By introducing R. irregularis spores to M. truncatula seedlings under controlled conditions, researchers observed the fungi’s colonization of the plant roots. They then compared gene expression in both organisms against control seedlings.

Genetic dialogues between plants and fungi

Employing single nuclei RNA sequencing, the researchers could distinguish cell types within the plant roots and chart their gene expression.

Spatial transcriptomics provided a map of gene expression across circular areas about the width of a human hair. This enabled a detailed view of the molecular dialogue between plant and fungal cells.

“This technique allowed us to capture a comprehensive profile of gene expression from both kingdoms, given its reliance on capturing polyadenylated transcripts,” Serrano explained.

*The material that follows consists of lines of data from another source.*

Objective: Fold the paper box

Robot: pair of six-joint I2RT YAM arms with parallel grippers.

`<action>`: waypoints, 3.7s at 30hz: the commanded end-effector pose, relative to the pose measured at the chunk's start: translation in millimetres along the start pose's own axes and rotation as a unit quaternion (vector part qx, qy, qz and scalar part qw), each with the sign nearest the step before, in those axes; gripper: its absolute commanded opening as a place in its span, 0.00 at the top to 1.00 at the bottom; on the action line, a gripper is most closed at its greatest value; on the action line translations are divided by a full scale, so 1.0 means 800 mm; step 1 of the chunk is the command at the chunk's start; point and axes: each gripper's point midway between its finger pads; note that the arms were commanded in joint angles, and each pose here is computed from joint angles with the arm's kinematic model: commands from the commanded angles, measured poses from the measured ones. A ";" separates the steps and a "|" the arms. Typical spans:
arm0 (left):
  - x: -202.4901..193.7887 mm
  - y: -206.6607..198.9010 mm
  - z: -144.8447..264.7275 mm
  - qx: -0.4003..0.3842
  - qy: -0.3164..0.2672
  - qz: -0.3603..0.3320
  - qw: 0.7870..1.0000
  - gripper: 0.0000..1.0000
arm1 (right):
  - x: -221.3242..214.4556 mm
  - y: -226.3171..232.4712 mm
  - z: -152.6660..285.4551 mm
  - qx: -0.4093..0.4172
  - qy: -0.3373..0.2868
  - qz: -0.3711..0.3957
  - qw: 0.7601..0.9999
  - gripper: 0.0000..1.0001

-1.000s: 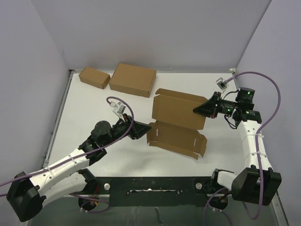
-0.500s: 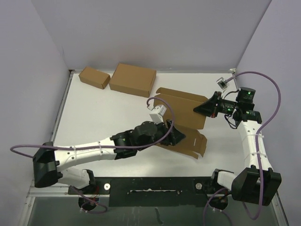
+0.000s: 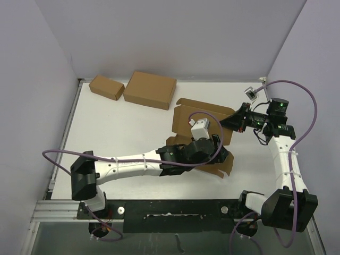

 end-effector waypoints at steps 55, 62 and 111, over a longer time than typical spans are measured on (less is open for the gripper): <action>0.059 0.046 -0.027 0.112 -0.084 -0.098 0.985 0.65 | 0.008 0.020 0.005 0.017 -0.009 0.028 0.999 1.00; 0.066 0.050 -0.029 0.117 -0.085 -0.092 0.985 0.66 | 0.007 0.021 0.004 0.020 -0.009 0.028 0.999 1.00; 0.024 0.292 0.093 -0.062 -0.082 -0.067 0.992 0.49 | 0.035 0.044 0.014 0.017 -0.017 0.039 0.999 1.00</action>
Point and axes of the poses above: each gripper's point midway between its finger pads, its own z axis back along the fingers, its own y axis along the line the jaws close on, x = y × z
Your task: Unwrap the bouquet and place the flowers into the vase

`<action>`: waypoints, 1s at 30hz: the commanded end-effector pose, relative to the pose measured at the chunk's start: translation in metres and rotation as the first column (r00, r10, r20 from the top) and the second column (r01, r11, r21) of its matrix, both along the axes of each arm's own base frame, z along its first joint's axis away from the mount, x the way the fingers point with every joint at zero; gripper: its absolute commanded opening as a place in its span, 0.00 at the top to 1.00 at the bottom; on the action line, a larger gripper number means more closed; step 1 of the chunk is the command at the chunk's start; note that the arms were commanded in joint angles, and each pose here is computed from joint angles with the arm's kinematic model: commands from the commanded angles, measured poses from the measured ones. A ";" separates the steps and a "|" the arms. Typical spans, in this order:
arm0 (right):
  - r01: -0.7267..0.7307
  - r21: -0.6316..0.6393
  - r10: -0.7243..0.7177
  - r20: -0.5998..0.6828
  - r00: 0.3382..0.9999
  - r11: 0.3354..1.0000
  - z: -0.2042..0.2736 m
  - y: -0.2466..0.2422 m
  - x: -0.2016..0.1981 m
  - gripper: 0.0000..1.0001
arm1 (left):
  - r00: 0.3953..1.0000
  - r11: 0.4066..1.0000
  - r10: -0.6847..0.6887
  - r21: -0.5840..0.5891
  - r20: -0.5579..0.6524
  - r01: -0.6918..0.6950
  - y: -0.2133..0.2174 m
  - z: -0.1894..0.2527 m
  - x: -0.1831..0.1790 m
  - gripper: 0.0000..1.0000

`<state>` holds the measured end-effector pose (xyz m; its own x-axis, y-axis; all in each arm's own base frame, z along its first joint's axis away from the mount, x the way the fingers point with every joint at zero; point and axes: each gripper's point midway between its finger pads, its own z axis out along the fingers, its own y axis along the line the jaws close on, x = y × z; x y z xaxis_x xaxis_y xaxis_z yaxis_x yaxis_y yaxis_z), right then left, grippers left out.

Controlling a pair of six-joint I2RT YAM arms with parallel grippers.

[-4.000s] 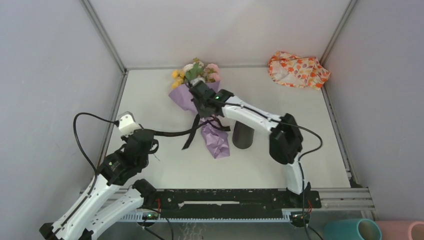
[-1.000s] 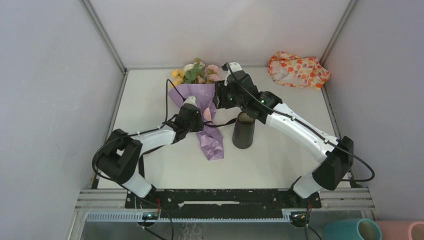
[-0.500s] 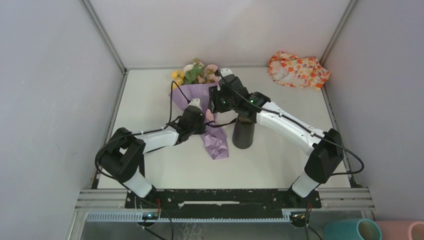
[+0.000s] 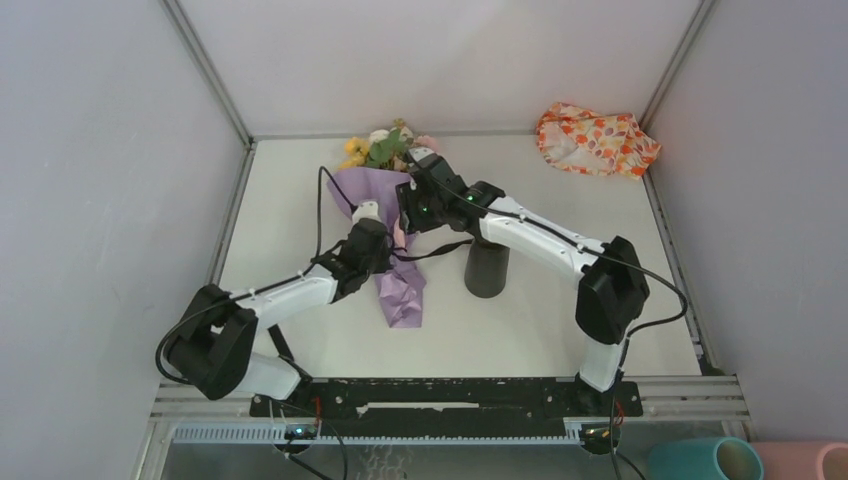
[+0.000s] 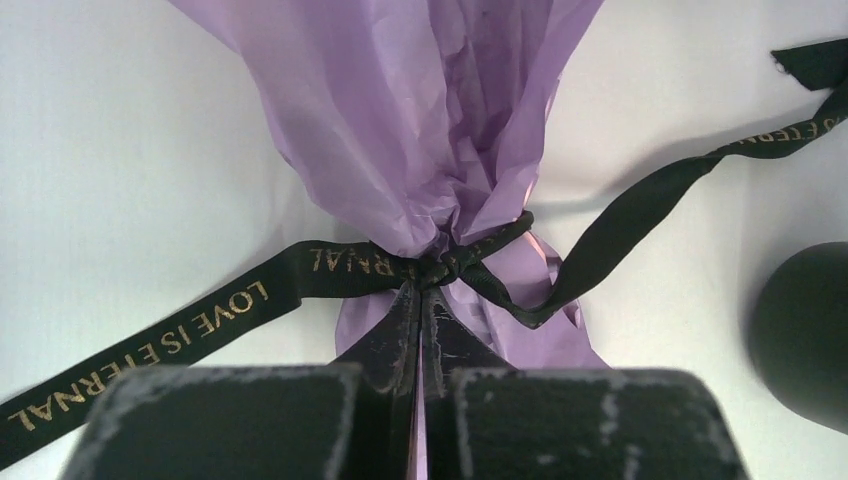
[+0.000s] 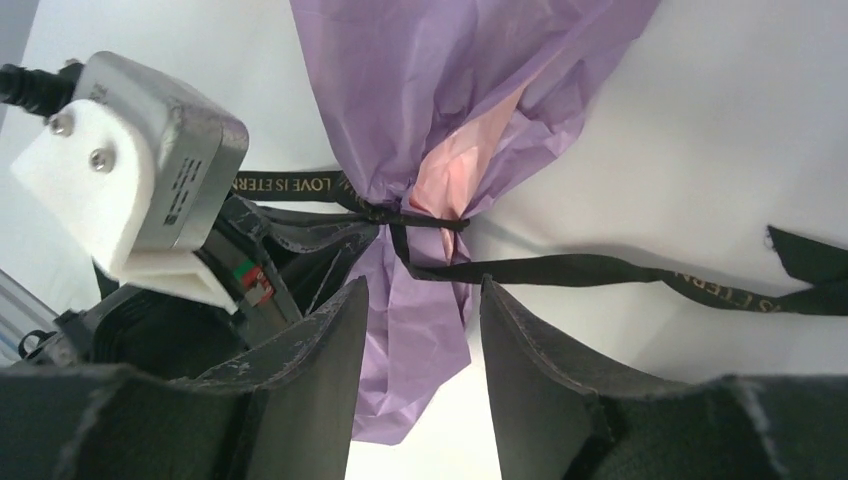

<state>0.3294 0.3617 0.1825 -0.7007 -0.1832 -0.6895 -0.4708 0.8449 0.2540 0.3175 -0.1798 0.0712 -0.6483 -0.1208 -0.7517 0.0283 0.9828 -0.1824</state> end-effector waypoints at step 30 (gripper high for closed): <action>-0.109 0.012 0.109 -0.163 0.981 0.994 -0.106 0.066 0.008 0.53 | 0.998 0.998 0.066 0.006 -0.010 -0.066 0.022 -0.006 -0.008 1.00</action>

Genetic engineering and bioenergy crops

The team identified over 12,000 fungal genes and numerous plant genes, offering a granular insight into the symbiosis’s dynamics.

Among these, over 1,000 genes were upregulated, with 188 echoing findings from previous studies, presenting potential targets for genetic engineering.

“These genes are prime candidates for future research. We hope the wider scientific community will build upon our findings,” Serrano added.

Furthermore, while this research focused on a well-understood model system, future studies aim to explore arbuscular mycorrhizal symbiosis in bioenergy crops like sorghum and switchgrass.

“We’re currently refining our methods to apply our findings to other bioenergy grasses, setting the stage for further advancements,” Cole concluded.

Plants, fungi, and Earth’s future

This fascinating research has unlocked new insights into the ancient symbiotic relationship between plants and fungi.

By employing cutting-edge techniques such as single nuclei RNA sequencing and spatial transcriptomics, they have revealed the intricate molecular interactions that take place at the cellular level.

The study’s findings offer exciting possibilities for improving carbon storage, biofuel production, and sustainable agriculture.

As the team continues to explore this fascinating symbiosis in other bioenergy grasses, we can anticipate further advancements in our understanding and application of this powerful alliance between plants and fungi.

The full study was published in the journal Nature Plants.